Cosmetics, Cosmeceuticals and Cosmedicals

When it comes to skin products, we are bombarded with many claims and promises. Is it possible that something from a supermarket can really deliver the same results as a product in a skin clinic? Is there an almost identical match between key ingredients and chemical formulations between products sold in a department store, supermarket, beauty salon or medi-spa? With that in mind, we provide the lowdown on the difference between cosmetics, cosmeceuticals and cosmedicals.

What is a “cosmetic” product?

A cosmetic can be classed as a skin beautifying product that maintains the surface of the skin. This includes cleansers, toners, masks and moisturizers. This category of product is unable to pass through the stratum corneum and therefore has no ability to create any structural changes. Don’t be fooled by the clever marketing tactics deployed with cosmetics; these products rarely deliver any long term results for treatment of more aggressive skin issues such as acne, severely photo-damaged, hyper-pigmented or severely sensitized conditions.

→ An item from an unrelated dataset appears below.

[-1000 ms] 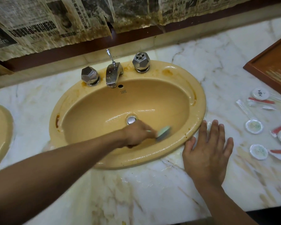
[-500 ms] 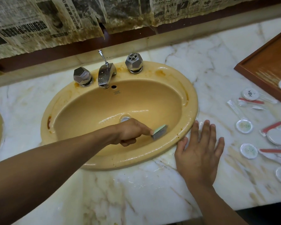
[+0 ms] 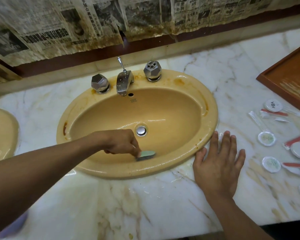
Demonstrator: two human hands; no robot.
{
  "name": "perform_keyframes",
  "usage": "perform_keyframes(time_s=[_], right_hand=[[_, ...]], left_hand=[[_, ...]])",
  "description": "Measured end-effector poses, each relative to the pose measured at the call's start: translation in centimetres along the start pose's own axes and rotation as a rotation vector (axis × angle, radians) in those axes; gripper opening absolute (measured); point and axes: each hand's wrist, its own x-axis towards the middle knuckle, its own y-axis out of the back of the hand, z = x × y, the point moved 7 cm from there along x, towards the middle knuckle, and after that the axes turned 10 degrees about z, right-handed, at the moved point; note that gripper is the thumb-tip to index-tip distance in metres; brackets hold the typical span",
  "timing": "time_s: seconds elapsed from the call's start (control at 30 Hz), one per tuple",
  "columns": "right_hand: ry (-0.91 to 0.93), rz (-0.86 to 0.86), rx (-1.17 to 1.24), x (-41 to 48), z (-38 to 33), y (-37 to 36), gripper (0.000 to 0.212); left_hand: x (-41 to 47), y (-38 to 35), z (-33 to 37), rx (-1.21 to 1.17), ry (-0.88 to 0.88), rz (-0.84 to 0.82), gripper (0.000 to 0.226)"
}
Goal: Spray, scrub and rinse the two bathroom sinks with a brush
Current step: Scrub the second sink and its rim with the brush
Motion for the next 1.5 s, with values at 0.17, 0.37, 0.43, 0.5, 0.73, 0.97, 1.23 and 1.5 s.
perform_keyframes(time_s=[0.17, 0.37, 0.43, 0.5, 0.73, 0.97, 1.23, 1.5], right_hand=[[-0.006, -0.013, 0.035, 0.1, 0.1, 0.0, 0.064], [-0.123, -0.006, 0.289, 1.2, 1.2, 0.9, 0.046], [-0.178, -0.002, 0.439, 2.3, -0.5, 2.8, 0.026], [-0.119, -0.105, 0.596, 3.2, -4.9, 4.8, 0.016], [-0.132, -0.803, 0.951, 3.4, -18.9, 5.7, 0.047], [-0.29, -0.776, 1.018, 6.9, -22.1, 5.7, 0.024], [0.336, -0.514, 0.469, 15.8, -24.5, 7.3, 0.028], [0.705, -0.439, 0.089, 19.5, -29.5, 3.6, 0.034]], left_hand=[[-2.6, 1.3, -5.5, 0.173, 0.133, 0.145, 0.022], [-6.7, 0.3, -4.8, -0.291, 0.143, 0.7, 0.032], [-8.4, -0.1, -2.7, -0.438, 0.015, 0.814, 0.032], [-10.0, 0.1, 0.0, -0.509, -0.134, 0.891, 0.036], [-11.5, 3.2, 4.4, -0.619, -0.315, 0.929, 0.044], [-11.2, 3.9, -2.4, -0.661, -0.06, 0.794, 0.063], [-13.0, -1.1, -21.6, -0.429, 0.62, 0.954, 0.059], [-10.6, -4.0, -22.3, -0.334, 0.669, 1.019, 0.059]])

Often cosmetics have little or no medically proven, high-active ingredients and are designed to cater to a larger, “non-educated” consumer.

What is a “cosmeceutical” product?

Defined as the link between a cosmetic and a pharmaceutical, a cosmeceutical was the new breed of “doctor designed” products that emerged in the early 1980s. With the concurrent emergence of AHAs (alpha hydroxy acids), cosmeceuticals generally combined the power of both glycolic and lactic acids with other active ingredients such as retinoid technology (including Retinol) to create skin changing results for dramatic and long last lasting condition solutions. With the ability to treat beyond the surface of the skin, cosmeceuticals, to this day, use a high percentage of active ingredients and are best prescribed by a skin professional. It is for this reason that true cosmeceuticals are usually sold in medispas and skin clinics.

What is a “cosmedical” product?

Cosmedicals are the newest and arguably the most effective category of skin products that can be purchased without prescription. Often described as an advanced cosmeceutical, Cosmedicals have the ability to target not only present and past skin damage, but provide the skin with some preventative capacity for the future. Usually based on a medically and clinically proven blend of AHAs, retinol, vitamin C, peptides, antioxidants and SPF technology, Cosmedicals are not only reliant on a potent percentage of active ingredients but utilize chiral and encapsulation technology to deliver benefits as deep as possible into the skin.

Cosmedicals are often described as the last step before a doctor’s prescription and will typically be prescribed by a skin professional in a medispa, skin clinic or medical practice environment.